What needs to be done:
Check every line of the data below for the string "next", and copy the ones that hold it.

(Dataset items)
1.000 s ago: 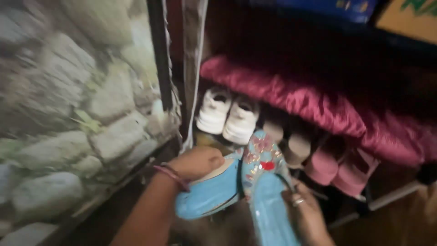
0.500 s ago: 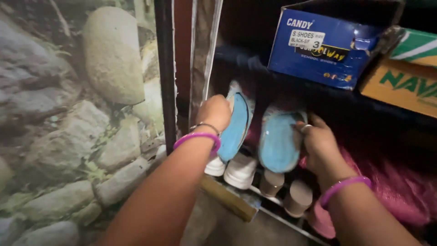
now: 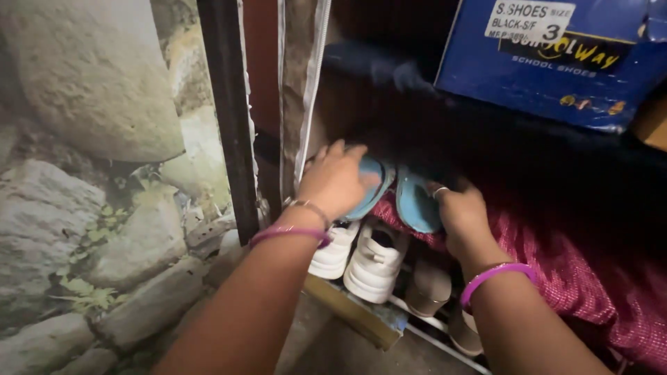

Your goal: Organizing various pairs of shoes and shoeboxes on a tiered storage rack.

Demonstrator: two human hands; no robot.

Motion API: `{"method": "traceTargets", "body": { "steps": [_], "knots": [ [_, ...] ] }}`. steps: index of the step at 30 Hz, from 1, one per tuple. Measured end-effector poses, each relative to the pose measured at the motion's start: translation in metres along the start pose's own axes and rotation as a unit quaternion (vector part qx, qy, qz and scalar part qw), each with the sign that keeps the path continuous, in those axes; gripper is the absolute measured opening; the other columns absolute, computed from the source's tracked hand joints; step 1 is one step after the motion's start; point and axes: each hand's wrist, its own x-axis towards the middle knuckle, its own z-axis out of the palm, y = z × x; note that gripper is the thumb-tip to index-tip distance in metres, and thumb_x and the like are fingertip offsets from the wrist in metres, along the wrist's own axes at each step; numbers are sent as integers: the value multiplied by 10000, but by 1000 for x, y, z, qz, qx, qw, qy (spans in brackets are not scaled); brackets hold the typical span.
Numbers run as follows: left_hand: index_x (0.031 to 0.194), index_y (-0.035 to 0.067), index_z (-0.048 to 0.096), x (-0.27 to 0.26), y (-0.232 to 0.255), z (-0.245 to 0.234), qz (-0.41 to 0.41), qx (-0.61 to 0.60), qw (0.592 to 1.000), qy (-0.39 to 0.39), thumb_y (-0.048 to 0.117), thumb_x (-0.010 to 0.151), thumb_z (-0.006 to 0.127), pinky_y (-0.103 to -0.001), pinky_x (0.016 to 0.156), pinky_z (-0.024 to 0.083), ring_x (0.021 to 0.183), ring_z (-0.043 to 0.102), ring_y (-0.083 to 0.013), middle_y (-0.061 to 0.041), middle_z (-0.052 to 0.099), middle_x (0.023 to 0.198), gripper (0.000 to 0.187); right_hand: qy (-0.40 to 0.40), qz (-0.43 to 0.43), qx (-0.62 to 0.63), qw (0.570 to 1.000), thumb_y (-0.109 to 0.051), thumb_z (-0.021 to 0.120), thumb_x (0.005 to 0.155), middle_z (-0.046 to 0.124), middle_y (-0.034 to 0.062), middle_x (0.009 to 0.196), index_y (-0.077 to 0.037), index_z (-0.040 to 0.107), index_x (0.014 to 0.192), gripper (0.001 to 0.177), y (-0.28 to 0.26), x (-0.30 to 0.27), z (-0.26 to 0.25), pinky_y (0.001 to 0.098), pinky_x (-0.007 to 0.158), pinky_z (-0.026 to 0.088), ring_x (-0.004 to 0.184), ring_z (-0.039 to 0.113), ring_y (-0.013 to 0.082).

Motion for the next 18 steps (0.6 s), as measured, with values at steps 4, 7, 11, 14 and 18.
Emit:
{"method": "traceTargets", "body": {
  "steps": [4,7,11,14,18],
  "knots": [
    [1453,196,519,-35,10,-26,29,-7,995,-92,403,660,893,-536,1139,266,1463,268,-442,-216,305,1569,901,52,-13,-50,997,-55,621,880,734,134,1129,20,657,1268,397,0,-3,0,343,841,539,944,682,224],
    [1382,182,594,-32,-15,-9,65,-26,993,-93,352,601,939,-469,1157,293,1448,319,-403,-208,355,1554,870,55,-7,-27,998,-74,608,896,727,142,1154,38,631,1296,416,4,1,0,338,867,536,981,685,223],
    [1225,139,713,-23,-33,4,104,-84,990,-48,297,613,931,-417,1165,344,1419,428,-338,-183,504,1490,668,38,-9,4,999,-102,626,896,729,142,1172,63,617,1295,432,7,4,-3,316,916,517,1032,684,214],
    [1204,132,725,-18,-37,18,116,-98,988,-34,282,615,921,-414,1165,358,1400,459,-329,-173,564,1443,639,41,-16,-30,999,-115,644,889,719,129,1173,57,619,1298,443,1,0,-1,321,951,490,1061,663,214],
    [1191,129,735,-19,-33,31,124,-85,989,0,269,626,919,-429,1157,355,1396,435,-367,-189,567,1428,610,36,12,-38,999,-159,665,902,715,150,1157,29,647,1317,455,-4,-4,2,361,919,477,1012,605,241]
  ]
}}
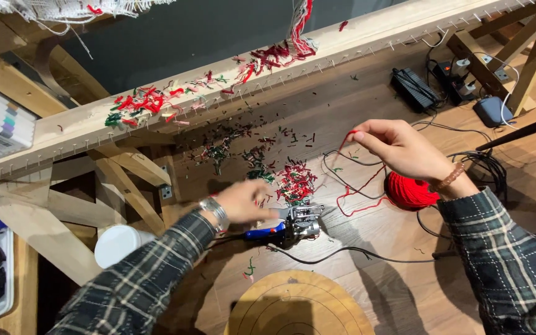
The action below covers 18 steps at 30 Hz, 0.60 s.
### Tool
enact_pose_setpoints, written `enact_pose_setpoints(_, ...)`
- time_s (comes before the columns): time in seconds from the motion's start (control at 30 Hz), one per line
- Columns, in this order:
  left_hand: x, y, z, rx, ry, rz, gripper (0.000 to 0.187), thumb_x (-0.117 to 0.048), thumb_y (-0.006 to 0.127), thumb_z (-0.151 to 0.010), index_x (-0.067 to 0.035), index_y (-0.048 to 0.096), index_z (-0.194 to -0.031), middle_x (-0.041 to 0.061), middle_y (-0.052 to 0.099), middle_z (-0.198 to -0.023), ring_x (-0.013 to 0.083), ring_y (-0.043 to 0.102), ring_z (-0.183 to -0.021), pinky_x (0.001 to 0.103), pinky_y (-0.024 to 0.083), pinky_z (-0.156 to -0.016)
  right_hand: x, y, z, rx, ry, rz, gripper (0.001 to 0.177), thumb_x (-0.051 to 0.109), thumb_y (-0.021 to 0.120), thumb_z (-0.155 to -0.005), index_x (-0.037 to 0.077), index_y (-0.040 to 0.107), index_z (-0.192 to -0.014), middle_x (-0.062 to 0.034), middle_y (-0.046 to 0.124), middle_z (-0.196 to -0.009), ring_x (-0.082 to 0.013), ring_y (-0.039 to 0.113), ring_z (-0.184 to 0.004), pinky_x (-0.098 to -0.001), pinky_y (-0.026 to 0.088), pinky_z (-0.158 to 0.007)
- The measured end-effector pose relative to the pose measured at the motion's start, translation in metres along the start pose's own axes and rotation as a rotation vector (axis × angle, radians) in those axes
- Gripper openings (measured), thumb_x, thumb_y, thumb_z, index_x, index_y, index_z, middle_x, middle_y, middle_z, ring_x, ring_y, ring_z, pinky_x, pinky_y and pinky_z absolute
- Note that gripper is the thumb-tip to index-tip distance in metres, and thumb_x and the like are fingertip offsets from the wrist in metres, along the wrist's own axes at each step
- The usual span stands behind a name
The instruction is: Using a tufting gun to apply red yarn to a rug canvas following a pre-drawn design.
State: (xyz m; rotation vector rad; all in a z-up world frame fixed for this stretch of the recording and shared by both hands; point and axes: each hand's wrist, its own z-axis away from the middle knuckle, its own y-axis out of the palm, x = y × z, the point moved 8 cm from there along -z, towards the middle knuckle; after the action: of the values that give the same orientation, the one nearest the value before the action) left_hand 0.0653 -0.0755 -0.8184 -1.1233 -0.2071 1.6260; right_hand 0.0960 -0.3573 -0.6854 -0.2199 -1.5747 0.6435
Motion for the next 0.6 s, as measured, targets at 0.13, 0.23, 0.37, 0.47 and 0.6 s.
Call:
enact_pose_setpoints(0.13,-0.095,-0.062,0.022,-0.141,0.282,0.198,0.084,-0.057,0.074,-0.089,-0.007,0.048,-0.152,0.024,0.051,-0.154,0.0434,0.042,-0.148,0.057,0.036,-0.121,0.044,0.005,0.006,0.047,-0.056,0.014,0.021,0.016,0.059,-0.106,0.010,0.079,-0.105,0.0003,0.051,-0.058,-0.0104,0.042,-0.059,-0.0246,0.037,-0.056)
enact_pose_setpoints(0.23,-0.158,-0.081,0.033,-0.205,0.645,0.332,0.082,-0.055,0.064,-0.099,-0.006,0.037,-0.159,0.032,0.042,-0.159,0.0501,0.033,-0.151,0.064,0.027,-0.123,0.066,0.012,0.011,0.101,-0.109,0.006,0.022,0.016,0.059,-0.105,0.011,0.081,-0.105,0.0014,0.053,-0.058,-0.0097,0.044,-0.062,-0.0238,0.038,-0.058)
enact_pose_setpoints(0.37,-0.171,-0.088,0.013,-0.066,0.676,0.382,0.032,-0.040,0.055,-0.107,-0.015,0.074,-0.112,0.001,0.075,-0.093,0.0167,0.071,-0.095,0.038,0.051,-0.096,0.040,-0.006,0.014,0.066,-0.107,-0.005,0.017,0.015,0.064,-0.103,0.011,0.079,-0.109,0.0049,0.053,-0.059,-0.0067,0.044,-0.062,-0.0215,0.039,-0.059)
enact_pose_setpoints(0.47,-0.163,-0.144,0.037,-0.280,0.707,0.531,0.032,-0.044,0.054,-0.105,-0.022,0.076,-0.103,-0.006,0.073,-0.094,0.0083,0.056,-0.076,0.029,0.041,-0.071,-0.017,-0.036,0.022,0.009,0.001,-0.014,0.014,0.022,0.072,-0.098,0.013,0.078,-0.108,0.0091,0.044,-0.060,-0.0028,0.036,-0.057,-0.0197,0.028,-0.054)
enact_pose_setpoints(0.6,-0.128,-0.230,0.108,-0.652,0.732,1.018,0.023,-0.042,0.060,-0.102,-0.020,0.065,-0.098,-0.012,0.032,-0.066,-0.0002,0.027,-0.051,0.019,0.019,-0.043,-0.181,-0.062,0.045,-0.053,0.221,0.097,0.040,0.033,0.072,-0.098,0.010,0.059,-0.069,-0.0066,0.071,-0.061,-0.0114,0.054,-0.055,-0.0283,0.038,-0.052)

Your solution:
Motion for the next 18 steps (0.6 s), as measured, with values at steps 4, 7, 11, 14 and 18.
Motion for the next 0.6 s, as measured, targets at 0.13, 0.23, 0.37, 0.47 and 0.6 s.

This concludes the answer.